Nous n’avons pas pris le temps de revenir sur certain.e.s des arguments qui parfois reposent  sur des constats empiriquement non vérifiés (le fait que les zones sous-dotées soient situées uniquement à la campagne6 ; le fait d’être plus motivé lorsqu’on sort de l’école – à notre connaissance, il n’existe pas de données à ce sujet, etc.) ; sur des erreurs de raisonnement (pente glissante 7 : « Si on accepte l’obligation de s’installer pour une courte durée dans une zone sous-dotée, alors c’est la porte ouverte à ce qu’on nous oblige d’y rester pour une durée beaucoup plus longue. » ; argument d’autorité : « Si la Cour des comptes suggère cela, c’est qu’il y a des bonnes raisons économiques à le mettre en place. » ), faute de temps et d’anticipation de notre part quant à la survenue de tels arguments.

Remarques et bilan

À froid, deux remarques sont à faire selon nous.

Une première concernant la facilité avec laquelle les étudiant.e.s ont pris position, mais ont aussi changé leur positionnement (pour certain.e.s), ainsi que la diversité des arguments proposés dans un camp comme dans l’autre. Ces éléments entrent en contradiction avec le fait que les étudiant.e.s (comme la majorité de la population) soient très peu sollicité.e.s dans les processus de prise de décision concernant des mesures, législatives ou non, qui auront un impact direct avec leur activité quotidienne. Une intervention de ce type, certes de très faible taille et ampleur, nous laisse penser que l’implication d’étudiant.e.s kinés dans des processus décisionnels concernant leurs activités actuelle et future serait légitime.

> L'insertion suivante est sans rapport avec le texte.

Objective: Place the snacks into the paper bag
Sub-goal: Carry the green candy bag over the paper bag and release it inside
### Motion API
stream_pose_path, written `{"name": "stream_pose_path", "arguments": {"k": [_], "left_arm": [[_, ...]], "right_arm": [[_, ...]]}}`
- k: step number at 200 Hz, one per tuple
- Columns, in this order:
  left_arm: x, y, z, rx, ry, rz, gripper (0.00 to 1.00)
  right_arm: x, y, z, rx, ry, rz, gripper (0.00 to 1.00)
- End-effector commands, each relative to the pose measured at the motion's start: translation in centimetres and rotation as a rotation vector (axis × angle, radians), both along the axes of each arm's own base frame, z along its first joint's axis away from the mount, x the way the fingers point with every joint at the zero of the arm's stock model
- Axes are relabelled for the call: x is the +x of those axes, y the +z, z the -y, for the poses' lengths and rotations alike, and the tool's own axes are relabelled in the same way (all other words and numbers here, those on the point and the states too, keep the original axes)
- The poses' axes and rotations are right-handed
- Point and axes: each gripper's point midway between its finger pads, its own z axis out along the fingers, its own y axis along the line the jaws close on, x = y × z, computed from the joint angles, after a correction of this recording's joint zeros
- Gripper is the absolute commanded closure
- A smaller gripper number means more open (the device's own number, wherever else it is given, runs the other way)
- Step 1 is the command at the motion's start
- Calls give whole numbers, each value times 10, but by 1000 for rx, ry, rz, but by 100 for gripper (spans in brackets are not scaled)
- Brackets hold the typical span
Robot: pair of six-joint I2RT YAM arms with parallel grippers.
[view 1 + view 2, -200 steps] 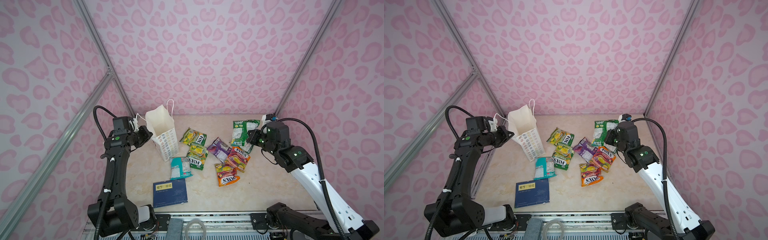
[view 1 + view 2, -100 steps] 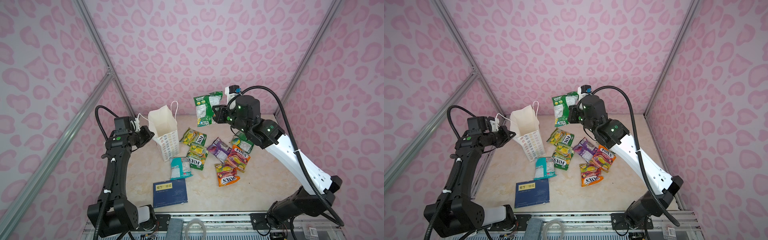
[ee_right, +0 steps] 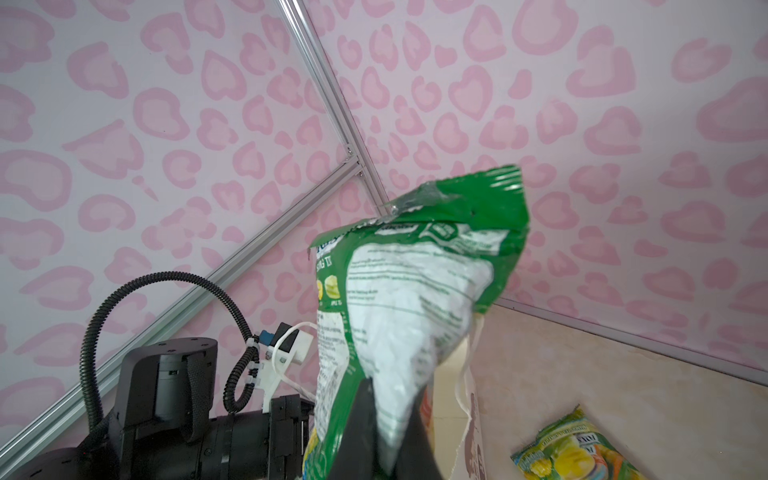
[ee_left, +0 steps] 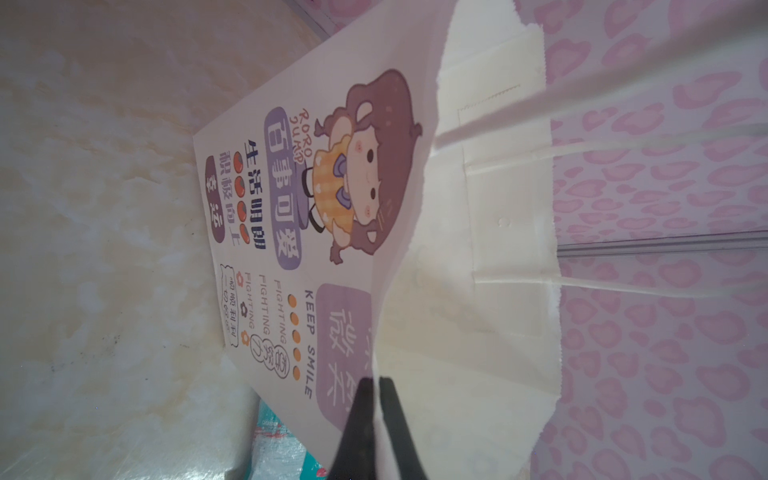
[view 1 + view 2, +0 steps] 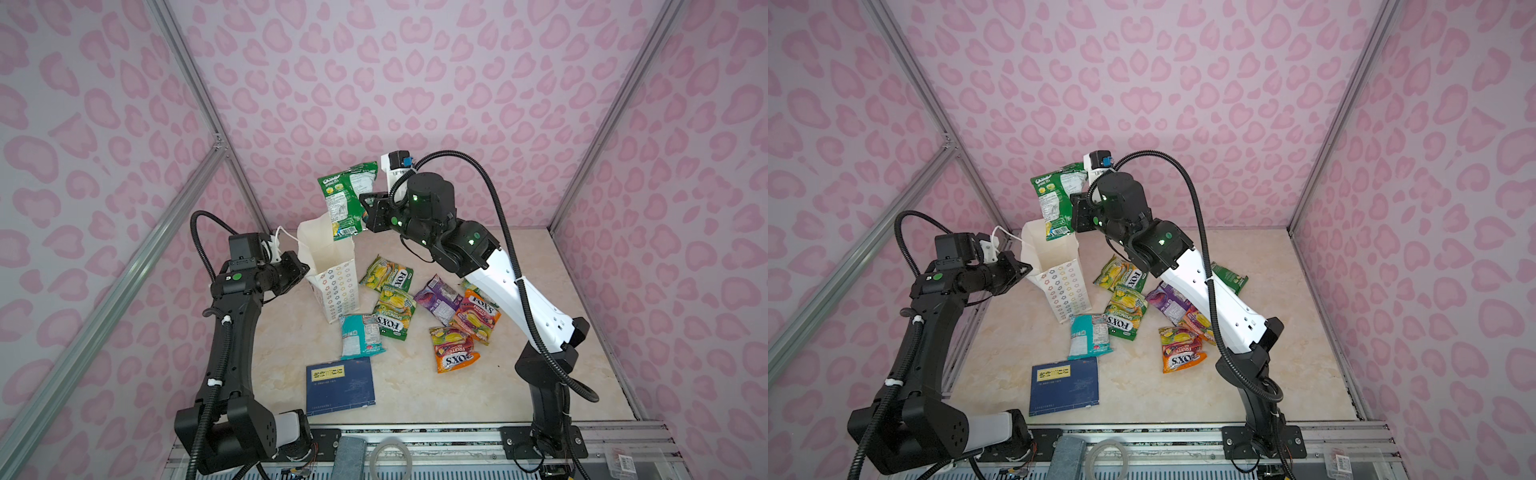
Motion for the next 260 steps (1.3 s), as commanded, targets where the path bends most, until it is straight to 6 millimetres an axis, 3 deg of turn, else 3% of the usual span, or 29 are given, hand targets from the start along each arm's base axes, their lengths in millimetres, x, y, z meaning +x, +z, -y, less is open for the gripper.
{"name": "stream_pose_path", "arguments": {"k": [1,40,89,104,112,116,143,227,260], "left_arm": [[2,5,3,-7,-18,26,98],[2,7,5,-14,-25,34,98],[1,12,9,-34,-40,53,98],[1,13,11,-41,-46,59,98],[1,14,12,-44,-50,64,98],[1,14,12,-46,-51,64,98],[1,16,16,-52,-65,73,98],[2,14,18,-60,-71,69,98],[2,14,19,-59,-71,69,98]], "right_arm": [[-3,5,-19,34,44,36,100],[19,-26,-36,-10,-3,38,100],[50,-86,-49,-142,-93,24,100],[55,-101,-54,-178,-106,24,100],[55,-99,-54,-188,-115,35,100],[59,-114,-59,-215,-118,25,100],[61,-140,-68,-270,-123,13,100],[53,-176,-80,-360,-125,-9,100],[51,-180,-83,-362,-109,-18,82]]}}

Une seconde remarque au sujet de la proposition de sectorisation des kinésithérapeutes comme un des moyens de limiter l’augmentation des dépenses de remboursement par l’Assurance maladie. Cette proposition s’inscrit dans une volonté plus large de diminution du déficit de la Sécurité sociale (composé de la branche maladie, mais pas que), souvent appelé « trou de la sécu » 8. Or, un déficit est nécessairement composé d’un déséquilibre entre des recettes et des dépenses. Dans son rapport, la Cour des comptes ne propose que des mesures vis-à-vis de la réduction des dépenses et non de l’augmentation des recettes. De plus, le gain économique qui résulterait de ces mesures (comme de celle de la sectorisation des infirmièr.e.s et kinés) n’est pas quantifié. À l’inverse, nous disposons depuis plusieurs années de données concernant le gain qui pourrait résulter de mesures prises concernant l’augmentation des recettes. L’État tout comme de grandes entreprises ne versent pas au régime général l’intégralité des cotisations qu’ils devraient lui transmettre, suite notamment aux mesures d’exonération fiscale ou de cotisations pour les bas salaires 9.

Nous referions bien volontiers un débat de ce type auprès d’étudiant.e.s kinés, en anticipant peut-être mieux la survenue d’arguments non valables et en trouvant une solution pour les décortiquer sans pour autant blesser les personnes les énonçant. Nous aimerions aussi procéder à une évaluation, par les étudiant.e.s, de la pertinence de l’organisation de ce type de débat à leurs yeux.